I went through serious postpartum depression last summer and fall after having my second child. It was so bad that I was hospitalized.(By choice.) A month after being hospitalized, everything went from horrible to horribly horrible. Slowly, but surely I got better and have been better for a little under a year.
Even though that has all come and gone I am coming up on a day last year that I am more ashamed and horrified by then any other day in my life. I know that I was sick and not of sound mind, but as this week has approached, I have been having bad flash backs and triggers of this day. Even now typing I have tears streaming down my face because I hate that it even happened.
I am normally one that tries to stay up beat and positive about trials I have gone or go through. I know that I am who I am because of them. I am all about speaking out and not being ashamed of our ailments and things that we can't control. This one though...I know for a fact that I wasn't in control on this day. I know for a fact that my postpartum had completely taken over. I know that if I could go back and change this one event in my life I would in a second...faster then a second, but I can't. I can't stand that I can't just let this go! I want to so badly. I have been depressed and anxious for almost two weeks. Sleeping is a thing of the past, along with a normal heart rate. It is all because I haven't forgiven myself.
It has taken a lot of therapy and people not giving up on me to have come out on the other side of postpartum. I know that I am a blessed and loved women. I need to learn to apply my rule for forgiving other to myself. "It is okay to forgive without having to condone." (It is an alarm on my phone that pops up at 10 am everyday. At 12 it is "I can do hard things." ha ha ha) I can hate what happened, and still forgive myself. It is just something that is going to take time. At least I am aware of it right? Ha ha ha!
Lets move one shall we.
I couldn't think of anything knew or exciting to write about because of all the other feelings that where taking over my brain and heart. I was starting to get discouraged that I was letting my emotions take over so much. I was sitting in front of my mirror and I picked up a makeup brush and just started doing what I do every time I try out a new look or just practice a technique. I sat there and then took a picture of each step.
I make crazy faces because you guys normally don't see these pictures and I don't like taking myself to seriously. (Yes, I just came from the gym and smelled awful!) After I am satisfied with what I have accomplished, I hop in the shower and wash it all off. (I seriously do this about 3 to 4 times a week.)
After the shower I put that same look, if I liked it, back on my now clean face. Once it is back on I head to the my living room with my phone and stand in front of the window with the best lighting.
This is when the selfie taking begins...
and then...
more and
more selfies!!!
Once I am done making myself feel self conscience about my selfie game, I sit on my couch and pick my favorite ones that show off them make up, and lets be honest, my face the best. (Ha ha ha! It is the worst! The things I do for you guys. Ha ha ha!)
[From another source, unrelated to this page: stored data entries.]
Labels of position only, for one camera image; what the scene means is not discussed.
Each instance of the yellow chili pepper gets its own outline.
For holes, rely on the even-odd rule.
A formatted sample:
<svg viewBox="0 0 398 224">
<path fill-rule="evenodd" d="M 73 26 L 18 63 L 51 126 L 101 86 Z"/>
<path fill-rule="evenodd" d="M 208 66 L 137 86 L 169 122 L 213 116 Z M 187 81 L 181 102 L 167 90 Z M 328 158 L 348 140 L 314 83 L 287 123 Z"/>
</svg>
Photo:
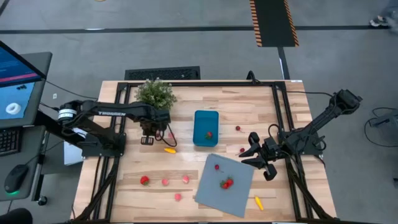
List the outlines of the yellow chili pepper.
<svg viewBox="0 0 398 224">
<path fill-rule="evenodd" d="M 166 152 L 168 152 L 168 153 L 172 153 L 172 154 L 175 154 L 175 153 L 176 153 L 176 150 L 175 150 L 175 149 L 172 149 L 172 148 L 164 148 L 164 150 L 165 150 Z"/>
<path fill-rule="evenodd" d="M 260 198 L 257 196 L 254 196 L 254 199 L 256 200 L 256 204 L 259 206 L 260 210 L 263 211 L 264 208 L 262 207 Z"/>
</svg>

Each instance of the gray plastic board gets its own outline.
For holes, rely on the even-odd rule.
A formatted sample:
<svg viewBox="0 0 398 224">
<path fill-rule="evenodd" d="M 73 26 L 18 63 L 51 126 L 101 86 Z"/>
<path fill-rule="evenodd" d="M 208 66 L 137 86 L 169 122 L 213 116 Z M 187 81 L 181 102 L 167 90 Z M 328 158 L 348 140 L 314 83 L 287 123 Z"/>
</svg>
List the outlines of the gray plastic board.
<svg viewBox="0 0 398 224">
<path fill-rule="evenodd" d="M 216 154 L 207 157 L 195 201 L 237 217 L 244 217 L 254 168 Z M 234 184 L 222 189 L 220 182 L 232 177 Z"/>
</svg>

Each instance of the potted plant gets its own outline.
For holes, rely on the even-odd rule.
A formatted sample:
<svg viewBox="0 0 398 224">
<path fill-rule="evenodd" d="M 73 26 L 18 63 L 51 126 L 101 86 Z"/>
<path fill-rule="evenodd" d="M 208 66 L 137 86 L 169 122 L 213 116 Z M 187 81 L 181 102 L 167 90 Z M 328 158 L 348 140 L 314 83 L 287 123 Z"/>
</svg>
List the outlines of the potted plant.
<svg viewBox="0 0 398 224">
<path fill-rule="evenodd" d="M 170 110 L 177 102 L 171 83 L 162 82 L 159 78 L 154 81 L 146 80 L 144 84 L 138 86 L 136 99 L 152 105 L 158 110 Z"/>
</svg>

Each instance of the wooden tabletop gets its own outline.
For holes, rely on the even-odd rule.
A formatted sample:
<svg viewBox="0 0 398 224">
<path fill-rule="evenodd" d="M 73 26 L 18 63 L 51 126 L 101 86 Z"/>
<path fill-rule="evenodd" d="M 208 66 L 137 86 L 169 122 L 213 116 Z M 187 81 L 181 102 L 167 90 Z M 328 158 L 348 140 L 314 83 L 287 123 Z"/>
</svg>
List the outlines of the wooden tabletop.
<svg viewBox="0 0 398 224">
<path fill-rule="evenodd" d="M 116 81 L 103 82 L 99 101 L 113 103 L 117 84 Z M 288 91 L 304 91 L 302 82 L 286 81 L 286 86 Z M 176 148 L 178 153 L 169 154 L 165 152 L 165 144 L 161 142 L 156 142 L 153 146 L 140 145 L 142 130 L 139 123 L 133 123 L 127 119 L 125 128 L 127 144 L 119 166 L 111 221 L 294 221 L 284 160 L 274 162 L 278 174 L 272 181 L 264 179 L 263 170 L 256 169 L 254 171 L 245 218 L 239 218 L 195 202 L 195 194 L 208 154 L 217 153 L 240 161 L 237 153 L 242 147 L 248 149 L 250 132 L 257 132 L 261 139 L 268 137 L 268 126 L 277 123 L 271 88 L 266 86 L 173 87 L 173 92 L 178 102 L 174 104 L 170 111 L 172 117 L 170 126 L 178 141 Z M 134 95 L 135 92 L 132 91 L 131 102 L 135 100 Z M 295 127 L 303 127 L 311 122 L 312 117 L 306 95 L 303 93 L 288 93 L 288 96 Z M 287 127 L 280 93 L 279 99 Z M 216 147 L 207 148 L 193 145 L 193 115 L 196 110 L 216 110 L 219 112 L 220 140 Z M 94 121 L 108 127 L 110 117 L 97 116 Z M 242 132 L 235 130 L 237 125 L 241 127 Z M 271 129 L 273 136 L 276 136 L 276 132 L 276 128 Z M 98 158 L 93 157 L 86 159 L 83 163 L 74 202 L 76 215 L 80 214 L 90 202 L 97 160 Z M 302 156 L 302 160 L 309 191 L 327 213 L 336 216 L 323 164 L 313 156 Z M 143 186 L 139 183 L 142 175 L 147 175 L 150 178 L 150 186 Z M 182 182 L 183 175 L 190 177 L 189 184 Z M 163 178 L 170 180 L 169 186 L 162 186 L 161 180 Z M 176 193 L 182 194 L 182 200 L 179 202 L 174 200 Z M 254 201 L 255 195 L 261 198 L 264 211 L 258 209 Z M 298 197 L 302 216 L 305 216 L 302 194 L 299 190 Z M 105 203 L 108 198 L 107 192 L 103 198 L 100 217 L 104 217 Z"/>
</svg>

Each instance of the blue bowl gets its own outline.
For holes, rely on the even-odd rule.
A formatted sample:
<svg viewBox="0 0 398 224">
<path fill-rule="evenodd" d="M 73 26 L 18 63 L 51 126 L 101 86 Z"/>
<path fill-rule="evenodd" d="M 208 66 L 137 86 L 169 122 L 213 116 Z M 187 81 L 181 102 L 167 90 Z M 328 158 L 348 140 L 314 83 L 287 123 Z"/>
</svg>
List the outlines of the blue bowl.
<svg viewBox="0 0 398 224">
<path fill-rule="evenodd" d="M 218 118 L 217 111 L 198 110 L 195 112 L 193 143 L 196 146 L 215 147 L 218 144 Z M 207 132 L 213 134 L 211 139 L 206 139 Z"/>
</svg>

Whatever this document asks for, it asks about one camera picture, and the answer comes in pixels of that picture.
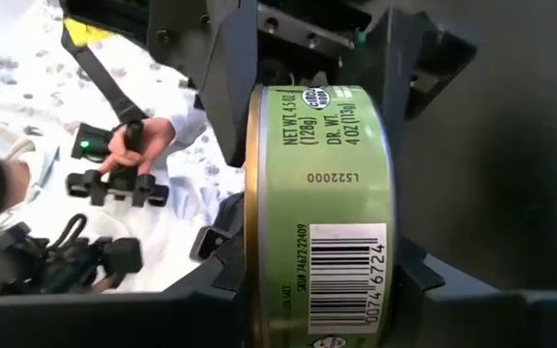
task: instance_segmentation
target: can
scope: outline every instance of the can
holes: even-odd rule
[[[253,346],[376,347],[396,204],[386,133],[367,92],[256,87],[245,171]]]

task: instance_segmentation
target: can label
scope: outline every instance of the can label
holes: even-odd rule
[[[375,347],[388,310],[390,151],[360,87],[269,87],[259,119],[259,271],[270,347]]]

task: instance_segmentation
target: person
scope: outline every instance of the person
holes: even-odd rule
[[[112,197],[107,197],[104,206],[94,207],[88,199],[68,196],[65,189],[70,173],[98,169],[107,175],[116,164],[138,165],[139,174],[151,173],[157,184],[174,182],[168,176],[166,157],[189,147],[207,123],[205,113],[193,107],[194,92],[180,92],[179,103],[174,101],[178,112],[144,120],[140,153],[126,149],[124,128],[114,133],[108,146],[111,154],[102,164],[72,159],[74,137],[62,130],[15,141],[0,158],[0,229],[22,221],[32,237],[53,242],[72,216],[83,214],[87,224],[80,237],[139,239],[144,266],[138,274],[128,275],[118,292],[162,291],[192,271],[197,264],[189,258],[191,246],[199,227],[211,223],[218,213],[218,192],[202,194],[193,180],[180,177],[175,180],[177,187],[171,186],[166,207],[134,208],[129,200],[119,202]],[[100,291],[107,287],[103,283]]]

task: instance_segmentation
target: barcode
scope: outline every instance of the barcode
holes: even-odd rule
[[[386,285],[386,224],[311,225],[309,334],[375,334]]]

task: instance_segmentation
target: person's hand
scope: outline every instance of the person's hand
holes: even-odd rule
[[[98,169],[101,173],[113,170],[118,164],[125,166],[138,165],[138,174],[149,174],[152,163],[162,154],[164,149],[173,141],[175,130],[171,123],[163,118],[143,120],[143,137],[140,153],[130,151],[124,143],[126,126],[113,134],[108,143],[111,152]]]

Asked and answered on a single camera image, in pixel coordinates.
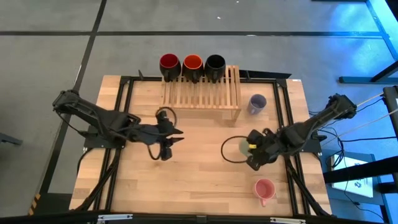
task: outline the mug
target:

After I am done picking my favorites and arrange them the way I want them for the blog, I go threw my photos and delete about 100 selfies!! I am so lame! Ha ha ha!
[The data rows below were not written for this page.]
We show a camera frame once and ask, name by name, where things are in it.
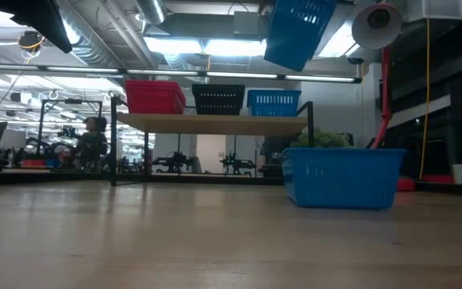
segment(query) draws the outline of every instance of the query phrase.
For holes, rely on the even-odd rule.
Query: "ceiling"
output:
[[[140,18],[137,18],[138,10],[136,0],[57,0],[62,10],[69,10],[75,17],[75,23],[83,25],[83,34],[90,35],[90,40],[98,43],[102,51],[106,51],[109,58],[113,58],[119,67],[126,68],[146,68],[153,64],[168,68],[168,63],[160,53],[150,52],[142,36],[143,31],[148,31],[144,27]],[[225,17],[227,14],[234,14],[236,11],[258,12],[263,0],[243,0],[240,3],[230,0],[164,0],[170,14],[198,14],[200,18],[208,15],[220,15]],[[333,18],[327,26],[322,41],[318,46],[315,55],[318,55],[328,43],[334,33],[344,25],[350,24],[355,15],[366,6],[375,3],[375,0],[340,0],[338,1]],[[18,45],[15,45],[18,37],[24,31],[32,30],[29,27],[19,26],[11,20],[0,19],[0,63],[25,63],[29,55]],[[135,37],[141,41],[140,45],[132,40]],[[354,57],[364,58],[368,61],[375,61],[379,58],[378,51],[365,51],[359,48]],[[230,72],[258,72],[258,73],[277,73],[284,74],[289,72],[284,67],[266,62],[262,56],[247,57],[227,57],[207,55],[184,55],[188,65],[196,69],[206,69],[214,71]],[[30,63],[37,65],[57,65],[57,66],[86,66],[86,63],[74,53],[64,54],[58,48],[45,43],[40,50],[40,54],[30,59]],[[319,58],[314,57],[309,61],[304,69],[305,74],[317,75],[336,75],[336,76],[356,76],[356,67],[349,64],[344,58]],[[0,100],[6,94],[6,90],[15,80],[15,75],[0,75]],[[180,82],[184,88],[189,88],[192,79],[177,78],[173,79]],[[235,79],[211,79],[212,83],[236,83]],[[268,88],[295,88],[295,82],[284,81],[257,81],[241,79],[240,83],[248,87],[268,87]],[[108,92],[123,94],[123,89],[116,81],[107,79],[68,79],[61,77],[40,77],[40,76],[21,76],[16,82],[13,91],[33,92],[37,97],[48,97],[53,90],[61,92],[59,99],[67,97],[80,97],[85,100],[107,100]],[[184,90],[187,98],[191,98],[189,89]],[[28,109],[29,112],[17,112],[19,119],[38,120],[38,107],[33,104],[19,104],[10,100],[1,101],[0,120],[16,120],[15,117],[6,116],[6,110]],[[65,104],[59,105],[64,111],[82,111],[89,116],[93,113],[92,108],[83,105],[81,108],[71,108]],[[108,103],[104,104],[105,112],[109,111]],[[50,121],[63,121],[60,112],[51,110],[47,119]],[[24,128],[23,124],[13,125],[15,128]],[[36,129],[35,124],[26,125],[27,129]]]

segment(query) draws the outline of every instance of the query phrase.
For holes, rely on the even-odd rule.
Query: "yellow cable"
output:
[[[431,19],[427,18],[427,100],[425,104],[425,122],[423,123],[422,161],[420,164],[420,180],[424,175],[425,145],[427,143],[427,126],[429,121],[429,102],[431,100]]]
[[[19,46],[20,46],[22,49],[36,48],[38,45],[40,45],[40,44],[42,44],[42,43],[44,42],[44,39],[45,39],[45,37],[42,37],[42,39],[41,39],[38,43],[33,44],[33,45],[31,45],[31,46],[28,46],[28,47],[24,47],[24,46],[21,46],[21,45],[19,45]]]

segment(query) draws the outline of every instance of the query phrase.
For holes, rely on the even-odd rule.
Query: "person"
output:
[[[265,138],[260,150],[258,171],[263,177],[282,177],[282,152],[297,140],[294,136],[268,136]]]
[[[76,152],[79,152],[81,167],[86,168],[90,163],[99,161],[99,156],[107,154],[108,142],[104,135],[107,120],[104,117],[88,117],[83,122],[87,132],[79,138]]]

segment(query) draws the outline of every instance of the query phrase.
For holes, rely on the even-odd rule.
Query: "wooden table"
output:
[[[290,136],[308,124],[305,117],[187,116],[118,113],[117,120],[142,132],[241,136]]]

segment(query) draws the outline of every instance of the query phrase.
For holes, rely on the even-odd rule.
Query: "fluorescent light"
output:
[[[346,52],[345,56],[351,56],[354,52],[356,52],[360,48],[359,44],[354,44],[353,47],[349,49],[349,51]]]
[[[72,120],[75,120],[75,119],[76,119],[76,114],[71,113],[71,112],[60,112],[60,116],[63,116],[63,117],[66,117],[66,118],[70,118],[70,119],[72,119]]]
[[[197,76],[197,71],[154,71],[154,70],[137,70],[128,69],[129,74],[140,75],[171,75],[171,76]]]
[[[37,71],[39,68],[34,65],[8,65],[0,64],[0,69],[21,70],[21,71]]]
[[[74,29],[72,29],[71,25],[67,24],[65,21],[63,22],[63,26],[65,27],[65,31],[67,32],[67,38],[71,44],[76,44],[81,40],[81,36],[79,36]]]
[[[354,45],[352,26],[350,23],[345,22],[329,39],[318,57],[340,57],[346,54]]]
[[[286,80],[322,81],[322,82],[338,82],[338,83],[353,83],[355,81],[355,79],[351,77],[332,77],[332,76],[316,76],[316,75],[287,75]]]
[[[46,106],[47,106],[48,108],[53,108],[52,111],[55,111],[55,110],[57,110],[57,111],[62,111],[62,110],[63,110],[63,108],[61,108],[61,107],[58,106],[58,105],[55,105],[55,106],[53,107],[53,104],[51,104],[51,103],[46,103]]]
[[[265,54],[266,41],[210,40],[205,53],[215,56],[261,56]]]
[[[150,51],[162,54],[202,53],[199,40],[195,39],[155,39],[144,37]]]
[[[49,71],[58,72],[87,72],[87,73],[117,73],[118,69],[114,68],[89,68],[89,67],[47,67]]]
[[[235,73],[235,72],[214,72],[208,71],[207,76],[216,77],[242,77],[242,78],[255,78],[255,79],[276,79],[277,75],[262,74],[262,73]]]
Then when Monday comes around I sit and write. It is stressful and so much fun all at the same time. I love it!
That is it. That is how I come up with and practice for this lovely blog. I know that it was nothing exciting, but I wanted to give you a behind the scenes look. I love doing this for you guys and myself.
Thank you for reading and letting me open and honest, and still have fun at the same time. It is important for my heart and soul.
Remember readers, I may be a jack of this trade, but I am a master of none.